How do current research protocols prevent human rights violations, such as what happened with the Willowbrook Study?
The Hepatitis study which was conducted at the Willowbrook State School for Children with Mental Retardation is probably one of the worst ethical research issues that diverted the research communities’ attention towards the ethicality of the studies being conducted during that time. Children with mental retardation and other types of mental disorders were deliberately exposed to the infectious Hepatitis virus and were then used as subjects for a study. With the current standards in research, studies that are somewhat unethical will be limited and denied. In schools and other academic institutions located in specific states in the U.S. and some European countries, an ethics committee is required which will be responsible for identifying the possible ethical implications and human rights violations in a given study. Today, it is also a research norm to have any individual who will participate in any research study, whether a subject or not, read and sign and informed consent to make sure that everyone who participated has done so willingly and is not forced (Ritchie & Shopes, 2003). With the combined efforts of the members of the research ethics committee, and the presence of informed consents, there is a good chance that what happened at the Willowbrook institution will not happen again.

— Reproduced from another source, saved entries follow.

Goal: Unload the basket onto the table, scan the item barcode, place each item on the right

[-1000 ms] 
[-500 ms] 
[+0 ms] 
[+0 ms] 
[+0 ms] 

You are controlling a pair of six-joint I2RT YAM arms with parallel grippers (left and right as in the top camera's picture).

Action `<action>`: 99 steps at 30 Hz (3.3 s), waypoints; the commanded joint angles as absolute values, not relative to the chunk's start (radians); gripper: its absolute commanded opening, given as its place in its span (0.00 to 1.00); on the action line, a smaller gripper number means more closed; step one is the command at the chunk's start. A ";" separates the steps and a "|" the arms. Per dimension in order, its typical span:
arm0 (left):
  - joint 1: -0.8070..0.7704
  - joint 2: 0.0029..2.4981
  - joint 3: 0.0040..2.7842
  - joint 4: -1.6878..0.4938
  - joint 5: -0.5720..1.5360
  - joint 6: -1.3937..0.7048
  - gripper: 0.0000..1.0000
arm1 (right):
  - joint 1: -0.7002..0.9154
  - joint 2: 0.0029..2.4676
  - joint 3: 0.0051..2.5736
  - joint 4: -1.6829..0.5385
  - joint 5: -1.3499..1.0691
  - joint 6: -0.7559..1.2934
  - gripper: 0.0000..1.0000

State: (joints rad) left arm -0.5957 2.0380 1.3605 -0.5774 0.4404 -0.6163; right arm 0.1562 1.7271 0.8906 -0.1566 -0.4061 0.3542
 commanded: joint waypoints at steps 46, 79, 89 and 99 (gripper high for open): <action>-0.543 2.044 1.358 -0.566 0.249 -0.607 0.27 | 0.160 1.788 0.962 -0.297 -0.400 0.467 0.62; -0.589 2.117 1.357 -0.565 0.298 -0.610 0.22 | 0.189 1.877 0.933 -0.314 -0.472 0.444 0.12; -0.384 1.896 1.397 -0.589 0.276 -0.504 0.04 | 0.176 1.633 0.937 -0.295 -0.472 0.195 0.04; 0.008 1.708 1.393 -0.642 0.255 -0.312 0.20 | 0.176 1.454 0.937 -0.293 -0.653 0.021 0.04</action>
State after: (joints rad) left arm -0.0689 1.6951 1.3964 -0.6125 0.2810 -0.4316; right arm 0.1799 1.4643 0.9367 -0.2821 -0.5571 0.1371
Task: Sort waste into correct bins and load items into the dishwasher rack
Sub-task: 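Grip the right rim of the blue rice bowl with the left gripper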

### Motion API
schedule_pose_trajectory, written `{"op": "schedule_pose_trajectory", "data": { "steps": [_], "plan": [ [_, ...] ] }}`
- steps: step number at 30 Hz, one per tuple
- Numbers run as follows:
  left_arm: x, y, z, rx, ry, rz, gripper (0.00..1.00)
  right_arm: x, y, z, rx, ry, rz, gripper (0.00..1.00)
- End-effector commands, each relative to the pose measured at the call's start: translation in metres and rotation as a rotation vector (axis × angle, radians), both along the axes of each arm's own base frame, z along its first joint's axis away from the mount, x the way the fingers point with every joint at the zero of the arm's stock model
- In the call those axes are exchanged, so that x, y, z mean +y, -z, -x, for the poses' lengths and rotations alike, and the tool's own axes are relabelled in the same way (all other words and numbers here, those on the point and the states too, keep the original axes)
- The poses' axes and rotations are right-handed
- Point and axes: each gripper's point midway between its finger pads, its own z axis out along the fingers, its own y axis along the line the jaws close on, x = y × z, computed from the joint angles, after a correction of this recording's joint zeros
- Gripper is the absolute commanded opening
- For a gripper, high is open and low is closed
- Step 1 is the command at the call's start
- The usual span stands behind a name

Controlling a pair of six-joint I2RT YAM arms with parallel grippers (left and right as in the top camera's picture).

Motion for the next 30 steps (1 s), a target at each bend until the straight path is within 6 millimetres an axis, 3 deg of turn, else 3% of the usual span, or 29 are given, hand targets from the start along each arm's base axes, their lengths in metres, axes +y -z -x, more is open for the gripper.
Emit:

Why were institutional review boards established? What, if there are any, special considerations must be made for children, pregnant women, and prisoners who are asked to participate in a research study? Would military personnel be considered vulnerable?
An institutional review is an independent institutional committee designed to monitor, review, and regulate, all institutionally planned researches that involve humans or human rights. Such organization is established to ensure that the welfare, safety, and most importantly, the human rights of the research subjects are protected. IRBs have the power to approve and disapprove a research proposal. Meaning, it can deny the implementation of any particular research after conducting some form of assessment. If the IRB for a particular institution discovered ethical flaws in a particular research, the members of the committee will usually ask the researchers to revise their current research proposal to make it more ethical or free from any form of possible violation of human rights. Usually, children and special populations are given special considerations because in some countries, they are treated differently (Thaddeus, 2009). For example, adolescents in the U.S. are treated differently with the adolescents from other countries. Usually, military personnel would be as vulnerable as a member of a normal adult population because they are covered by almost the same type of social services and privileges. However, some would argue that military personnel could be more vulnerable to violations of human rights because of their culture which emphasizes seniority, etc.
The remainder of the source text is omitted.